How is it being funded?


The drive to ensure that everyone gets access to a vaccine has led to unprecedented investment in the process.


In the case of the U.S. and China, the amount of funding has been astronomical, with some reports showing ¥1.7 trillion JPY (nearly $16 billion USD) and 15 trillion JPY ($140 billion USD), respectively.


To make the best use of research funds, some countries have been working collaboratively. For example, European countries pooled their efforts to draw up a deal with AstraZeneca, in which the company pledged (on June 13) to provide more than 400 million vaccines to citizens of E.U. states.


Japan has allocated funds to vaccine research in the amount of just over ¥200 billion JPY ($1.9 billion USD).



“In terms of the need to secure the necessary volume, a vaccine produced domestically by a Japanese company is best,” said an official of the Health, Labor and Welfare Ministry in Japan earlier this year.



Is Japan’s funding enough?


Some have voiced concerns that Japan’s funding can’t keep up compared to other countries. However, experts claim that funding is not the only important factor in this race. Professor Morishita commented on this, explaining:


China is large, and is trying to provide not only for its own country, but also trying to raise its status in Africa and elsewhere. America is trying to oppose this trend. But this does not necessarily mean that the amount of money in Japan is small and meaningless.

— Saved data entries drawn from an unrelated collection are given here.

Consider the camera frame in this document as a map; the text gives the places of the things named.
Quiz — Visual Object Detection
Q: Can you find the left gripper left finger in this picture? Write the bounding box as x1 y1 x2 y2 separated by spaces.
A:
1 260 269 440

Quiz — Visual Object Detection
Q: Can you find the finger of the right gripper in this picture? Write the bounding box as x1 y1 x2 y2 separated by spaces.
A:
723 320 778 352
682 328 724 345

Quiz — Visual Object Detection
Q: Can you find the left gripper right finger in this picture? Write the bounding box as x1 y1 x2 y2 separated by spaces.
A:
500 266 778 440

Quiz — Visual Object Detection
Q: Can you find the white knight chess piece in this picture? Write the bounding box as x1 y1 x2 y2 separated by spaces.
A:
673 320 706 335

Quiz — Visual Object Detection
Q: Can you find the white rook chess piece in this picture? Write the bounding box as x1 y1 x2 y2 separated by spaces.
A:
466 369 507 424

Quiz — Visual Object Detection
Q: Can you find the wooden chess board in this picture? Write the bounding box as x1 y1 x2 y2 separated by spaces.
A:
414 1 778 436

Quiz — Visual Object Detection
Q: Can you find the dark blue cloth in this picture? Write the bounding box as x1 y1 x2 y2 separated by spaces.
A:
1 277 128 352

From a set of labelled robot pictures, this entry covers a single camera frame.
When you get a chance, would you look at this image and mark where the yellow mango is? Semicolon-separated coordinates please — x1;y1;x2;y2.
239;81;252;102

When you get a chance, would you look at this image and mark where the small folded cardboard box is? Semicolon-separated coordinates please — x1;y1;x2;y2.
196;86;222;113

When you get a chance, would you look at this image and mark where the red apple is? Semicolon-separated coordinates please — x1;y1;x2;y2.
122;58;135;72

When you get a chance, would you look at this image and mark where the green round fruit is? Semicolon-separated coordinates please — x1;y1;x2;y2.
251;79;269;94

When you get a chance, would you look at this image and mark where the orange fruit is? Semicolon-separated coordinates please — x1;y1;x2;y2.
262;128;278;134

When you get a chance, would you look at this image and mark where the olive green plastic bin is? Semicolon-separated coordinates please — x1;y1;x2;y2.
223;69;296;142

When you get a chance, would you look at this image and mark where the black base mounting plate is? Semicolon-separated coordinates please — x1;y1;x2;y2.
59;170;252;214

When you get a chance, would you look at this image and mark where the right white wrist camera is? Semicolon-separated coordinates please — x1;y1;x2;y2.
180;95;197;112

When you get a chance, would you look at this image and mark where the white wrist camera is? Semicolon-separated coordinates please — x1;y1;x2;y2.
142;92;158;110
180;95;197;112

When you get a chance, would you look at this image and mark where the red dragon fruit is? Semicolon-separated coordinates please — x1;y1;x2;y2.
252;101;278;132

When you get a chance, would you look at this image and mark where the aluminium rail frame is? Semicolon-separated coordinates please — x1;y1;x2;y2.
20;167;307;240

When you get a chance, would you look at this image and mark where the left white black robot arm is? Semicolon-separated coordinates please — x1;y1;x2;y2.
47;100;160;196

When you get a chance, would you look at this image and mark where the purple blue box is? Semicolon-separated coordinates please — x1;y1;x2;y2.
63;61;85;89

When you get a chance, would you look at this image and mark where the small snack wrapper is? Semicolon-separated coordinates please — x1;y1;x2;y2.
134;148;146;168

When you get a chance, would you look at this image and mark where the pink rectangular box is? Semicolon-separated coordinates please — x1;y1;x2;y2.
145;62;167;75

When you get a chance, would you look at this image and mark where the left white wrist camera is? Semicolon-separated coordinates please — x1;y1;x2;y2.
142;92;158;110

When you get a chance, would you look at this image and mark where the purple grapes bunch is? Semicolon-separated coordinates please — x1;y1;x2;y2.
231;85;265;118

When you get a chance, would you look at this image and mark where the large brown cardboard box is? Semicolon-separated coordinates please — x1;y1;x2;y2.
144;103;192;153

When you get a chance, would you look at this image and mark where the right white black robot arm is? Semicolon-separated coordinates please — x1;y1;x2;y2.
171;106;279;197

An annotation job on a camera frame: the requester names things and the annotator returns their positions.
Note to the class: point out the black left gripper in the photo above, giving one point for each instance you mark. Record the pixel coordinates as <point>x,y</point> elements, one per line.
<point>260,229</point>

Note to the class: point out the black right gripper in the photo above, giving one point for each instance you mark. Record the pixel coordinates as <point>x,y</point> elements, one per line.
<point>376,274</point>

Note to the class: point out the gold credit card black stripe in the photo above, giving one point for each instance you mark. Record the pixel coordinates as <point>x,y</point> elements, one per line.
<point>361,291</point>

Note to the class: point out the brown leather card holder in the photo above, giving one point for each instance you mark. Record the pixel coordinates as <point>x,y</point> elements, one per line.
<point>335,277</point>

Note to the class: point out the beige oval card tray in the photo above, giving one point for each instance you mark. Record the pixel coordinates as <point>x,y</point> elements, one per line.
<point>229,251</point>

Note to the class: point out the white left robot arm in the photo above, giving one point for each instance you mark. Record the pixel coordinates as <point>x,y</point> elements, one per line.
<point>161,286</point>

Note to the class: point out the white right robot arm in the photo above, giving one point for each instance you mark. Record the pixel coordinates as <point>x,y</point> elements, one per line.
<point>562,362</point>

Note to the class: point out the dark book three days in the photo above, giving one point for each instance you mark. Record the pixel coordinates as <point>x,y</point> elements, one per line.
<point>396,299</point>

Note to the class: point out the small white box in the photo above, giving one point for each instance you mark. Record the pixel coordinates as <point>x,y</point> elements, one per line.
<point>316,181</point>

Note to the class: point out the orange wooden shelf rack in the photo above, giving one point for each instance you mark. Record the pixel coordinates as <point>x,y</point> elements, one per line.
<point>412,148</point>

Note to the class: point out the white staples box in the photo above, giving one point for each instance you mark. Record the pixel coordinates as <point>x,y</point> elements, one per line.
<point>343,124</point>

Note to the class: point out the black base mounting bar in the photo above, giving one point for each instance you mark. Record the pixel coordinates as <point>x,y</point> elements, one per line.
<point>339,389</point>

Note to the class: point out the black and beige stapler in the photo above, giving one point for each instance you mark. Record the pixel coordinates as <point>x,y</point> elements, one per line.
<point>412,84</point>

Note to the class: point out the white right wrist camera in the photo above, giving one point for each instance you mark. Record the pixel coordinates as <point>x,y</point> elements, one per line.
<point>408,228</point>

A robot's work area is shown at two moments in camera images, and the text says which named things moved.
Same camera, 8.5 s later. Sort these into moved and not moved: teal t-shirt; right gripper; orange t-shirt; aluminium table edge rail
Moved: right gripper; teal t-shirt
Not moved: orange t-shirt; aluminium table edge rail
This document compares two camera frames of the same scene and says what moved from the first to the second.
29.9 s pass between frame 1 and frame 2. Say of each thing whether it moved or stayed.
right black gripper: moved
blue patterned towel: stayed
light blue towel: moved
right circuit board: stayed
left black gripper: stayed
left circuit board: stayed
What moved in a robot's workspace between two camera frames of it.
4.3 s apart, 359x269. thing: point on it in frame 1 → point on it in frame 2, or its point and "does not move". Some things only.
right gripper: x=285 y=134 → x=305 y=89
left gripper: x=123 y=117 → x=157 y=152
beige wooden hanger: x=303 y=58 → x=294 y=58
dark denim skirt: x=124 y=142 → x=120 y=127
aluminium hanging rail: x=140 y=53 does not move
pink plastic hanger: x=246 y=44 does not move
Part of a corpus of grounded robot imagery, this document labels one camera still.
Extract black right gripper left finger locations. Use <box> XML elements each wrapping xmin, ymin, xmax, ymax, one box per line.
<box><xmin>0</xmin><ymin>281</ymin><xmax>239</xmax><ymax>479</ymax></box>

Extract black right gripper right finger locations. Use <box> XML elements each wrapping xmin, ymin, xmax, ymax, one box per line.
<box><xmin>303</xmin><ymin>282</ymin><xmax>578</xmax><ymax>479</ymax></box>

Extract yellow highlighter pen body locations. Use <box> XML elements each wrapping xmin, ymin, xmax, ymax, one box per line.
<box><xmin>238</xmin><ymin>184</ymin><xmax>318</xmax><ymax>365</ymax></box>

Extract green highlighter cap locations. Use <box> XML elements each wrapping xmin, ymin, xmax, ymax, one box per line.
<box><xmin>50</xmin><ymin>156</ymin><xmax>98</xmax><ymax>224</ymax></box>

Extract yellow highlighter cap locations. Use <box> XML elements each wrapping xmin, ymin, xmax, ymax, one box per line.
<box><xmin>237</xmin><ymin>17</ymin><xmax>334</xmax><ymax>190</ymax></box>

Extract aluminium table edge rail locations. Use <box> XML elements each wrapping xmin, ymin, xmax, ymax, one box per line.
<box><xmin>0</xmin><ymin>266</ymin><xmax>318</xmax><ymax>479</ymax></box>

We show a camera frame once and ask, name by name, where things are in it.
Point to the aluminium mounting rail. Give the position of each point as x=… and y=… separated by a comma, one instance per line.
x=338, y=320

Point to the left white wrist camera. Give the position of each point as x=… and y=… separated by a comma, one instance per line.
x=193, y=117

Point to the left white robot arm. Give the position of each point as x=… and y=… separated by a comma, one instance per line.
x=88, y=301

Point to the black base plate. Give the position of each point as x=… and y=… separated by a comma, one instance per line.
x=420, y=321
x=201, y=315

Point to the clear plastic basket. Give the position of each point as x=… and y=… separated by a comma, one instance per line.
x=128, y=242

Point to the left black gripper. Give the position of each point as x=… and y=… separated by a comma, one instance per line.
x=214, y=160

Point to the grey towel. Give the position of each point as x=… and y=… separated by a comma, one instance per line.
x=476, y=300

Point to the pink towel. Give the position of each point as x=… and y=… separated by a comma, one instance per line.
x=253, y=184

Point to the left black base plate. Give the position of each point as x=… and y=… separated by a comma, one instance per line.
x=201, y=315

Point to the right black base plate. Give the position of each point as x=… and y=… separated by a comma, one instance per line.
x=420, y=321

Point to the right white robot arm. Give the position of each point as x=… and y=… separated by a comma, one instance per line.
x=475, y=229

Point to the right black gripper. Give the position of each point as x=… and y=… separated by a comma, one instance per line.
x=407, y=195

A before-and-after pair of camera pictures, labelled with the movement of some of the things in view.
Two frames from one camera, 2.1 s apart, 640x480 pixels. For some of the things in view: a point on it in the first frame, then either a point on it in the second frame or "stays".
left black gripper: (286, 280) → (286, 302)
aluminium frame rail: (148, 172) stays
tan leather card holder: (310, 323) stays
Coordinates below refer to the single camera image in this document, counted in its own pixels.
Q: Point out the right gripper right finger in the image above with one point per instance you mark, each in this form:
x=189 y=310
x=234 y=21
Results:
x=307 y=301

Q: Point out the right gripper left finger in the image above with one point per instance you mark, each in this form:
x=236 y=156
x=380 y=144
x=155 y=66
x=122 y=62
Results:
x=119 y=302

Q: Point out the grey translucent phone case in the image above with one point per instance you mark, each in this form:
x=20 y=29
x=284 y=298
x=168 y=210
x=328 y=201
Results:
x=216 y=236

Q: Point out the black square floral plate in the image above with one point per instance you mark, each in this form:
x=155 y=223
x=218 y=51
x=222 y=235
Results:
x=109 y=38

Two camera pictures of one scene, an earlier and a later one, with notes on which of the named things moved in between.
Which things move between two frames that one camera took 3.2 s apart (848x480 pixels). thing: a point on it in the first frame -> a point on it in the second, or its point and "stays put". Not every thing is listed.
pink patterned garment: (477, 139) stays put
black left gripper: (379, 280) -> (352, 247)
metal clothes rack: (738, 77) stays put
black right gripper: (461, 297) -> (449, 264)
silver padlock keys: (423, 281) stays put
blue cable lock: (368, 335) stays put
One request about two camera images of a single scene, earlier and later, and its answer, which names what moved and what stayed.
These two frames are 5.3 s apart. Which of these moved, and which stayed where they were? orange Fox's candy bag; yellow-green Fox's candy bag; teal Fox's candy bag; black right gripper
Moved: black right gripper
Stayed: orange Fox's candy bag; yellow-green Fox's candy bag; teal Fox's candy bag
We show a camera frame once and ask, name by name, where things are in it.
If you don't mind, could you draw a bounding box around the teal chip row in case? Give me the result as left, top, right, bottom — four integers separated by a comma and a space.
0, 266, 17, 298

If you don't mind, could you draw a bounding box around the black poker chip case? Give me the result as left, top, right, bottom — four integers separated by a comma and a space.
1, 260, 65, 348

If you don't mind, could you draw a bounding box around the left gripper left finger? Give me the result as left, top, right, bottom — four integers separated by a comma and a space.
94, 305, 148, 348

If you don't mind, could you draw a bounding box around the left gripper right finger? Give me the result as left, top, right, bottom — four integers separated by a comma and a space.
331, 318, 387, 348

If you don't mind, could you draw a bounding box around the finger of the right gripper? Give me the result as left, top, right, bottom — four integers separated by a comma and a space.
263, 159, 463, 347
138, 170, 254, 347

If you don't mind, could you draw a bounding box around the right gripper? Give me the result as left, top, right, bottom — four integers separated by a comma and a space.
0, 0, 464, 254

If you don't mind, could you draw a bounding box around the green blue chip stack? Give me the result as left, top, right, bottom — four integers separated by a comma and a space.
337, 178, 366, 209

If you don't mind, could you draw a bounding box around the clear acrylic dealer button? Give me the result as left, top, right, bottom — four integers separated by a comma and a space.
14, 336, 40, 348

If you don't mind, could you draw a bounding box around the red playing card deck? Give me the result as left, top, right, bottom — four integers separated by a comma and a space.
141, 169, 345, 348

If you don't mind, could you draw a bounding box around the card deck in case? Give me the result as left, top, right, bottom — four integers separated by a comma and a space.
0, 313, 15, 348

At the beginning of June the Japanese government also joined more than 50 countries in funding a global organization called Gavi, The Vaccine Alliance, dedicated to increasing vaccinations in the developing world. Japan has pledged more than $300 million USD out of the initiative’s $8.8 billion USD budget.


To address all options, Japan is also negotiating with major manufacturers AstraZeneca and Moderna. Japanese Prime Minister Shinzo Abe shared on June 14 that if trials go smoothly, a vaccine from one of these companies might be available in Japan as early as the end of 2020.



What happens next?


Vaccine developers will hit a critical stage in research and testing in the fall,  when we expect to know more about issues such as immunity duration, vaccine accessibility, and potential problems with the vaccines and their distribution.



In the meantime, there is great hope for success to protect the health of the world.